WHAT TO DO: When you return the data, keep every word exact and include none of the images.

DATASET EXTRACT:
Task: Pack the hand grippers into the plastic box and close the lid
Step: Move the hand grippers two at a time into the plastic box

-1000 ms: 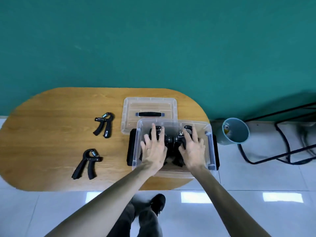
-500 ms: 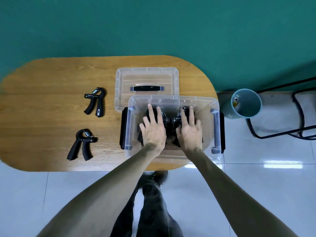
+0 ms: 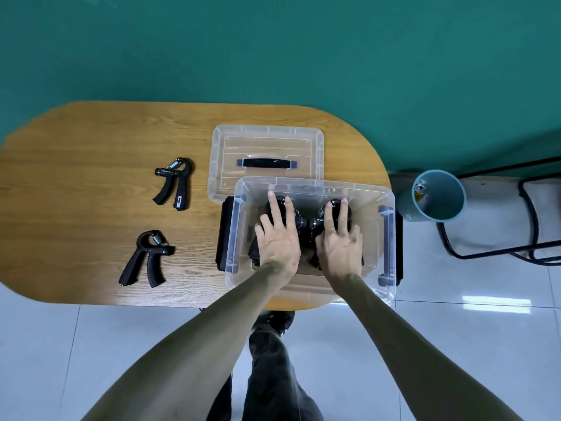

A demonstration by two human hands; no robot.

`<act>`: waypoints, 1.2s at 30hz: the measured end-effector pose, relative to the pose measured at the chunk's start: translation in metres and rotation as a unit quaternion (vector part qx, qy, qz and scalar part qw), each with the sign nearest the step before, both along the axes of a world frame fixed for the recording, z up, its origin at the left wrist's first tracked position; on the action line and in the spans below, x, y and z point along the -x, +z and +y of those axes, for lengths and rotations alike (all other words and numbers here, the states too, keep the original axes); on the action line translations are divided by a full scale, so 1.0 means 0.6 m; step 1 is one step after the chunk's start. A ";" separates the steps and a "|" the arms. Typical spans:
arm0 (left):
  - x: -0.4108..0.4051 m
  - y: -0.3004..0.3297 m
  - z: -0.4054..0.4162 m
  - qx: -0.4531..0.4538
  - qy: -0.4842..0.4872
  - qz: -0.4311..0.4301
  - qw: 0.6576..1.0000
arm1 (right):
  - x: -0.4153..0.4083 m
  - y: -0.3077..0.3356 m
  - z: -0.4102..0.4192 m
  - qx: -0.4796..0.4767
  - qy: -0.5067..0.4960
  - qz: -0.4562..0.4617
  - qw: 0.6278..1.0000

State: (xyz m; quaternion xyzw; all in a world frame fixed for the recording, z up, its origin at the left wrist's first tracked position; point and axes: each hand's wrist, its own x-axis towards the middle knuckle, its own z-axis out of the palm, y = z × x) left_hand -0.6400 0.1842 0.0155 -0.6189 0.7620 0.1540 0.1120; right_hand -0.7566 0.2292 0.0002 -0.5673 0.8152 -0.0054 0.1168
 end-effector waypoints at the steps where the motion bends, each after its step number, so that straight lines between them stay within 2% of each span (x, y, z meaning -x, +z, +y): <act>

TASK RESULT:
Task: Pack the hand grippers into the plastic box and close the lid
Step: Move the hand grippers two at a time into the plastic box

-1000 ms: 
-500 ms: 
+0 ms: 

A demonstration by two human hands; no robot.

`<act>`: waypoints, 1.2s at 30hz: the measured end-effector pose, relative to the pose measured at the chunk's start: translation in metres and rotation as a unit quaternion (vector part qx, qy, qz and scalar part qw), each with the sign nearest the step before, both along the axes of a world frame fixed for the recording, z up, its origin at the left wrist's first tracked position; on the action line and in the spans below, x, y and z point along the -x, +z and +y of those axes, for lengths and rotations alike (all other words and numbers here, the states too, keep the original axes); on the action line translations are divided by a full scale, so 1.0 means 0.6 m; step 1 is one step after the chunk's start. A ";" separates the steps and a "|" the arms. Typical spans:
arm0 (left):
  - x: -0.4108..0.4051 m
  - y: -0.3004..0.3297 m
  - z: -0.4054..0.4162 m
  - qx: -0.4531..0.4538
  - qy: -0.4842..0.4872
  - qz: -0.4311..0.4301
  - qw: 0.6576..1.0000
arm1 (right):
  - x: -0.4153..0.4083 m
  - y: -0.3077..0.3356 m
  - z: -0.4102..0.4192 m
  - qx: -0.4796..0.4767
  - qy: -0.5067..0.4960
  - qz: -0.4562..0.4617
  - qw: 0.6278..1.0000

State: (xyz m; quaternion xyzw; all in a world frame fixed for the recording, z up, its origin at the left wrist's first tracked position; point and axes: each hand's wrist, its own x-axis towards the middle knuckle, its own z-axis out of the palm, y = z × x) left_hand -0.6400 0.1842 0.0155 -0.6189 0.7620 0.1540 0.1120; right_hand -0.7566 0.2292 0.0002 -0.5673 0.8152 -0.0054 0.1168
 end-effector waypoints at the steps where the motion bends, each after its step number, so that straight lines between them stay within 2% of each span (x, y, z meaning -x, +z, +y): <act>

That brings the answer to completion.